Et voilà qu’avant que la mère eût achevé, Rosie avait couru à son manteau, enfilé de grosses bottes et jeté d’un seul trait :
« J’ai trouvé à qui la donner notre part a Dieu ! Je vais faire un saut jusqu’à la Mulotière… »
Mme Duteil sursauta. Rosie décidant elle-même de se rendre à la Mulotière, mais… mais…
Quel était donc ce mystère ?
Depuis près d’une heure Rosie travaillait dans la neige, traçant un chemin avec une pelle. C’était cruellement pénible, car la bise glaciale venait de se lever. Rosie ne sentait plus ses doigts. Dix fois, vingt fois, elle s’arrêta, tentée de revenir vers la cuisine chaude de la ferme. Dix fois, vingt fois, elle poussa en avant en songeant au but qu’elle s’était assigné…

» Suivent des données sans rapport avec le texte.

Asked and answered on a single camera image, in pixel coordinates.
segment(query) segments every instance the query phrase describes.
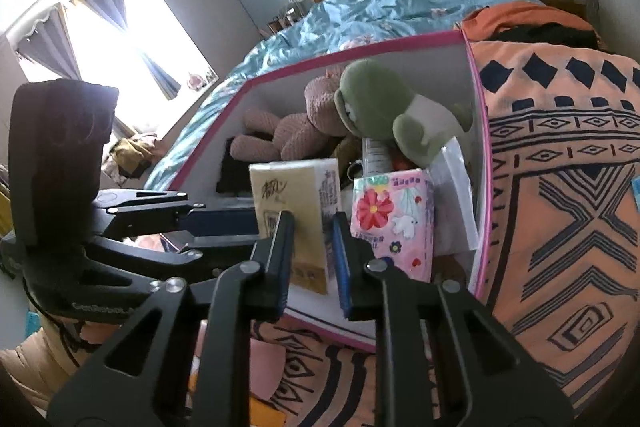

Que dirait Ursule Plouben lorsqu’elle la verrait entrer à la Mulotière ? Ursule Plouben, la « nouvelle » de l’automne qui, élevée par une mère sans force pour la gronder, grandissait comme une mauvaise plante. Elle était devenue la plaie de l’école. Rosie, en particulier, ne pouvait plus la voir. Ursule ne lui avait-elle pas volé sa gomme neuve, taché son arithmétique… jusqu’à la griffer en récréation et la pousser exprès pour la faire tomber ?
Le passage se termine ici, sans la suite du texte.